Over the past 14 years, the import of coal for blending purposes has fluctuated, reaching a peak of 47.6 million tonnes in 2015-16 and declining to 8.1 million tonnes in 2021-22. The decline was attributed to increased availability of domestic coal resulting from policy measures to boost domestic production.

However, facing increased demand and a daily supply of domestic coal falling short of consumption, coal stocks at power plants dropped significantly from 28.7 million tonnes in June 2021 to 8.1 million tonnes in September 2021. In response, the Ministry of Power advised State GENCOs and Independent Power Producers to import coal at varying percentages to ensure sufficient stock levels.

Despite the improvement in the situation, the gap between daily coal consumption and arrival of domestic coal persisted, leading to the Ministry of Power’s directive on January 9, 2023, urging imports at 6% for blending to maintain adequate coal stocks at power plants until September 2023.

However, the power supply scenario remained challenging, with a consistent rise in power demand and inadequate supply of domestic coal. Consequently, the Ministry of Power, in a letter dated October 25, 2023, directed all GENCOs to continue importing coal for blending at 6% until March 2024 to ensure a steady power supply across the country.

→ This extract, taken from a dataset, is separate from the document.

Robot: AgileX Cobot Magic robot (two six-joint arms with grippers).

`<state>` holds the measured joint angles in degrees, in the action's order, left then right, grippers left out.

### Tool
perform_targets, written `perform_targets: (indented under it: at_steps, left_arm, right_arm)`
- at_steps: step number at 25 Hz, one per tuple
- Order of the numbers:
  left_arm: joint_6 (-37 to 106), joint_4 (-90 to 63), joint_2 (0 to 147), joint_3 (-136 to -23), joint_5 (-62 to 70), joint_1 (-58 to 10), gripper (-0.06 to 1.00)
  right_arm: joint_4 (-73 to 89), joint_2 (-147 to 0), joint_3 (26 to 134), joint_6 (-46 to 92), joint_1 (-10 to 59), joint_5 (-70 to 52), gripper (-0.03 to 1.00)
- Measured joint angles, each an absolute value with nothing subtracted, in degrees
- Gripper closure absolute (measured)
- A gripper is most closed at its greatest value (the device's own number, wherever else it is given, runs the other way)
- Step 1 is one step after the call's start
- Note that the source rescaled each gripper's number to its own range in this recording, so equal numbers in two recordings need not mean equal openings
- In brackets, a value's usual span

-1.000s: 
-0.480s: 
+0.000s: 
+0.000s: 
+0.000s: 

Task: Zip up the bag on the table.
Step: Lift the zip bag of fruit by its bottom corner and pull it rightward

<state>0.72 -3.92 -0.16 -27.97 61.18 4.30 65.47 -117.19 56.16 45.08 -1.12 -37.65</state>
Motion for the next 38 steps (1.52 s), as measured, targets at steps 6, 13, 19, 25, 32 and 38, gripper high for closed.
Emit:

Addressing concerns about the price difference between imported and domestic coal, the Ministry highlighted that the pricing of imported coal is dynamic and linked to international indices, ocean freight, insurance, and other factors. The cost of electricity generation depends on the quantity and price of imported coal used by each generating company.

To address potential concerns about tariff increases, the Ministry clarified that the regulatory bodies, such as the SERCs/CERC, fix tariffs after a thorough examination of input costs, ensuring that any excessive claims by generators are not passed through in tariffs.